**Action item:**
The answer must be an exact copy of every record.

**Data entries:**

—————

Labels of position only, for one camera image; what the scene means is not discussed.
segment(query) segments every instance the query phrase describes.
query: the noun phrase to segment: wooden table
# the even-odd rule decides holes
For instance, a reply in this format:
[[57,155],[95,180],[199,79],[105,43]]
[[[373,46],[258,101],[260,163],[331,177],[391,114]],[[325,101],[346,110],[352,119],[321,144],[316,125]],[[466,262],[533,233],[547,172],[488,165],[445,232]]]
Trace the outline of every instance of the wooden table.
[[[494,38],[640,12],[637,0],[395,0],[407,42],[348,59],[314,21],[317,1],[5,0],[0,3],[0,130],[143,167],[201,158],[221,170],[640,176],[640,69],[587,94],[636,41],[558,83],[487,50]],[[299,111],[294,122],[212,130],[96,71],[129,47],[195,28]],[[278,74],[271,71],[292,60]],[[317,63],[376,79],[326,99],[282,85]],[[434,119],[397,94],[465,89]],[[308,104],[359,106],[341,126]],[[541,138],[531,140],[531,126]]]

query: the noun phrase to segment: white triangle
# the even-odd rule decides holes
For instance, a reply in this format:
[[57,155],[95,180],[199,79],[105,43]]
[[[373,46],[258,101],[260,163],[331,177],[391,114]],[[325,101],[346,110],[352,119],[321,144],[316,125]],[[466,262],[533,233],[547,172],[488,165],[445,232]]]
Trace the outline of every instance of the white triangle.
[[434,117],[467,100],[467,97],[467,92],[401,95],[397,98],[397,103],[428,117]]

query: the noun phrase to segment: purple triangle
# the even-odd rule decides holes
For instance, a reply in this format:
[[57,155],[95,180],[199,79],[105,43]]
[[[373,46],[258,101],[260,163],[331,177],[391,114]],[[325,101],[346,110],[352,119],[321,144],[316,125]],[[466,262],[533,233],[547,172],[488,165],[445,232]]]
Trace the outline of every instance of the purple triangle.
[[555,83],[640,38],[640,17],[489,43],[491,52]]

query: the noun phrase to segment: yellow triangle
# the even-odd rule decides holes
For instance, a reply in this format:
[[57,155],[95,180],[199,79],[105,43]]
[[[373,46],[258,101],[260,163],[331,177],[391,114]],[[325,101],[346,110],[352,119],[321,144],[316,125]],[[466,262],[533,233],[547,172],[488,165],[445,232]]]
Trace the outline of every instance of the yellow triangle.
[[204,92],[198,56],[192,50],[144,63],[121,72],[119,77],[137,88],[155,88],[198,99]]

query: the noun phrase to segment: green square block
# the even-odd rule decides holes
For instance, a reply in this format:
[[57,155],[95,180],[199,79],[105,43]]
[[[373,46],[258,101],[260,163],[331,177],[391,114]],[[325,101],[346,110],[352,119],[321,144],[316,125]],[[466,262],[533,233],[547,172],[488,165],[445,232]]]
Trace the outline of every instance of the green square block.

—————

**Response to this task:**
Labels of position only, for one camera image; what the scene means is not discussed.
segment(query) segments every instance the query phrase describes.
query: the noun phrase to segment: wooden table
# the even-odd rule decides holes
For instance, a reply in this format:
[[57,155],[95,180],[199,79],[105,43]]
[[[373,46],[258,101],[260,163],[331,177],[391,114]],[[325,101],[346,110],[352,119],[321,144],[316,125]],[[466,262],[533,233],[547,172],[488,165],[445,232]]]
Trace the outline of every instance of the wooden table.
[[[494,38],[640,12],[637,0],[395,0],[407,42],[348,59],[314,21],[317,1],[5,0],[0,3],[0,130],[143,167],[201,158],[221,170],[640,176],[640,69],[587,94],[636,41],[558,83],[487,50]],[[299,111],[294,122],[212,130],[96,71],[129,47],[195,28]],[[278,74],[271,71],[292,60]],[[317,63],[376,79],[326,99],[282,85]],[[434,119],[397,94],[465,89]],[[308,104],[359,106],[341,126]],[[541,138],[531,140],[531,126]]]

query: the noun phrase to segment: white triangle
# the even-odd rule decides holes
For instance, a reply in this format:
[[57,155],[95,180],[199,79],[105,43]]
[[[373,46],[258,101],[260,163],[331,177],[391,114]],[[325,101],[346,110],[352,119],[321,144],[316,125]],[[466,262],[533,233],[547,172],[488,165],[445,232]]]
Trace the outline of every instance of the white triangle.
[[434,117],[467,100],[467,97],[467,92],[401,95],[397,98],[397,103],[428,117]]

query: the noun phrase to segment: purple triangle
# the even-odd rule decides holes
For instance, a reply in this format:
[[57,155],[95,180],[199,79],[105,43]]
[[[373,46],[258,101],[260,163],[331,177],[391,114]],[[325,101],[346,110],[352,119],[321,144],[316,125]],[[466,262],[533,233],[547,172],[488,165],[445,232]]]
Trace the outline of every instance of the purple triangle.
[[555,83],[640,38],[640,17],[489,43],[491,52]]

query: the noun phrase to segment: yellow triangle
# the even-odd rule decides holes
For instance, a reply in this format:
[[57,155],[95,180],[199,79],[105,43]]
[[[373,46],[258,101],[260,163],[331,177],[391,114]],[[325,101],[346,110],[352,119],[321,144],[316,125]],[[466,262],[533,233],[547,172],[488,165],[445,232]]]
Trace the outline of every instance of the yellow triangle.
[[204,92],[198,56],[192,50],[144,63],[121,72],[119,77],[137,88],[155,88],[198,99]]

query: the noun phrase to segment: green square block
# the even-odd rule decides holes
For instance, a reply in this format:
[[57,155],[95,180],[199,79],[105,43]]
[[[373,46],[258,101],[260,163],[331,177],[391,114]],[[325,101],[346,110],[352,119],[321,144],[316,125]],[[466,262],[533,233],[547,172],[488,165],[445,232]]]
Trace the outline of every instance of the green square block.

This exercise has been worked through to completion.